Exercise directions
Please repeat the listing in its entirety, without any alteration.

Data section
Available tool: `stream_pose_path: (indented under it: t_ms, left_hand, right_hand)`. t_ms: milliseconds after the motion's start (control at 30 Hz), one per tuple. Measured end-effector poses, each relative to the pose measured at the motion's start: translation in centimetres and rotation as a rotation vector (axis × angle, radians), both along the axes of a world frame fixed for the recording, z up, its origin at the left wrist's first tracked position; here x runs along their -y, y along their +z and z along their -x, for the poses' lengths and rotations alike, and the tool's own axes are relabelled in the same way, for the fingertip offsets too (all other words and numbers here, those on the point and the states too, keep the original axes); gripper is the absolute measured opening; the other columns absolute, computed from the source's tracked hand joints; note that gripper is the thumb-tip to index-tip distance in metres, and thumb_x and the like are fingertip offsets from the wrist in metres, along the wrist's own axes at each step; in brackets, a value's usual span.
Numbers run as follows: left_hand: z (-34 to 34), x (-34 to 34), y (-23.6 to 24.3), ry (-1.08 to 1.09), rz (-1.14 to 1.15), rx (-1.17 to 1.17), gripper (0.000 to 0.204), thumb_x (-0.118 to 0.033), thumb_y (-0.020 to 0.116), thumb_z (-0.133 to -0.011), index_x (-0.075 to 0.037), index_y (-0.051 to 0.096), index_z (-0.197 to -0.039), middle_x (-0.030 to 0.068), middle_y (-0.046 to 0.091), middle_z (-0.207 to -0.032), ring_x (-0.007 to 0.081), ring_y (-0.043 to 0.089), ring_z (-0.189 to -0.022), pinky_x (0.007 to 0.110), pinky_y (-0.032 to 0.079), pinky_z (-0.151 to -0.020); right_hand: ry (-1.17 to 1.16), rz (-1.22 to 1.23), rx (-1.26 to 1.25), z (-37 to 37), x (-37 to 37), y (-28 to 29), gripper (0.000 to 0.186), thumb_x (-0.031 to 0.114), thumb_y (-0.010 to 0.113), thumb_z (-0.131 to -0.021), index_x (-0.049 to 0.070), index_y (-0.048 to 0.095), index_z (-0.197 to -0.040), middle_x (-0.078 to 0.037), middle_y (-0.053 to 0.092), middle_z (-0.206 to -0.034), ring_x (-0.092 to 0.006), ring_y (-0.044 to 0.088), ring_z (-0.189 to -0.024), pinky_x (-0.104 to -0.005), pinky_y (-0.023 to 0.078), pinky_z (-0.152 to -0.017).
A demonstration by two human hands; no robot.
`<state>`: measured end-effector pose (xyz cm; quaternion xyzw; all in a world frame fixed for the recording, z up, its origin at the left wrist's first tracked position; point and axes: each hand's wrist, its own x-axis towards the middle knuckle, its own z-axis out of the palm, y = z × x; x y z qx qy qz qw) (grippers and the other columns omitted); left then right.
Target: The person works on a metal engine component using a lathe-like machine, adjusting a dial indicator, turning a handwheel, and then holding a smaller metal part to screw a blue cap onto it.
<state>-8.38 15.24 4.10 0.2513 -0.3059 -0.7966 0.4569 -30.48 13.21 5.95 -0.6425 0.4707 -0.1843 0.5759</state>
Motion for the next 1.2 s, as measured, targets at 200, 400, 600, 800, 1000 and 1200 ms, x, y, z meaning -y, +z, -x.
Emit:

Task result
Available tool: `stream_pose_path: (indented under it: t_ms, left_hand, right_hand)`. t_ms: milliseconds after the motion's start (control at 30 Hz), one per tuple. Measured end-effector poses, each relative to the pose measured at the motion's start: translation in centimetres and rotation as a rotation vector (axis × angle, radians), both along the axes of a world frame fixed for the recording, z up, its origin at the left wrist's first tracked position; here x runs along their -y, y along their +z and z along their -x, for the poses' lengths and rotations alike, and the tool's own axes are relabelled in the same way, for the fingertip offsets too (all other words and numbers here, those on the point and the states too, keep the original axes); gripper is the absolute measured opening; the other columns absolute, computed from the source's tracked hand joints; note that gripper is the thumb-tip to index-tip distance in metres, and thumb_x and the like are fingertip offsets from the wrist in metres, along the wrist's own axes at each step; in brackets, a value's usual span.
Numbers run as follows: left_hand: z (-34 to 34), x (-34 to 34), y (-23.6 to 24.3), ry (-1.08 to 1.09), rz (-1.14 to 1.15), rx (-1.17 to 1.17), gripper (0.000 to 0.204), thumb_x (-0.118 to 0.033), thumb_y (-0.020 to 0.116), thumb_z (-0.133 to -0.011), index_x (-0.075 to 0.037), index_y (-0.051 to 0.096), index_z (-0.197 to -0.039), middle_x (-0.030 to 0.068), middle_y (-0.046 to 0.091), middle_z (-0.207 to -0.032), ring_x (-0.007 to 0.081), ring_y (-0.043 to 0.089), ring_z (-0.189 to -0.022), pinky_x (0.007 to 0.110), pinky_y (-0.032 to 0.079), pinky_z (-0.151 to -0.020); right_hand: ry (-1.17 to 1.16), rz (-1.22 to 1.23), rx (-1.26 to 1.25), z (-37 to 37), x (-37 to 37), y (-28 to 29), gripper (0.000 to 0.186), thumb_x (-0.031 to 0.114), thumb_y (-0.010 to 0.113), thumb_z (-0.131 to -0.021), index_x (-0.049 to 0.070), index_y (-0.048 to 0.095), index_z (-0.197 to -0.040), middle_x (-0.078 to 0.037), middle_y (-0.053 to 0.092), middle_z (-0.206 to -0.034), ring_x (-0.092 to 0.006), ring_y (-0.044 to 0.088), ring_z (-0.189 to -0.024), pinky_x (-0.104 to -0.005), pinky_y (-0.023 to 0.078), pinky_z (-0.152 to -0.017).
A demonstration by two human hands; no robot.
`<state>`: measured end-effector pose (xyz cm; quaternion xyzw; all in a world frame fixed for the recording, z up, its origin at the left wrist's first tracked position; point and axes: each hand's wrist, its own x-axis towards the middle knuckle, its own z-axis out of the palm, y = z × x; x y z qx qy qz qw) (grippers and the other columns omitted); left then right.
Target: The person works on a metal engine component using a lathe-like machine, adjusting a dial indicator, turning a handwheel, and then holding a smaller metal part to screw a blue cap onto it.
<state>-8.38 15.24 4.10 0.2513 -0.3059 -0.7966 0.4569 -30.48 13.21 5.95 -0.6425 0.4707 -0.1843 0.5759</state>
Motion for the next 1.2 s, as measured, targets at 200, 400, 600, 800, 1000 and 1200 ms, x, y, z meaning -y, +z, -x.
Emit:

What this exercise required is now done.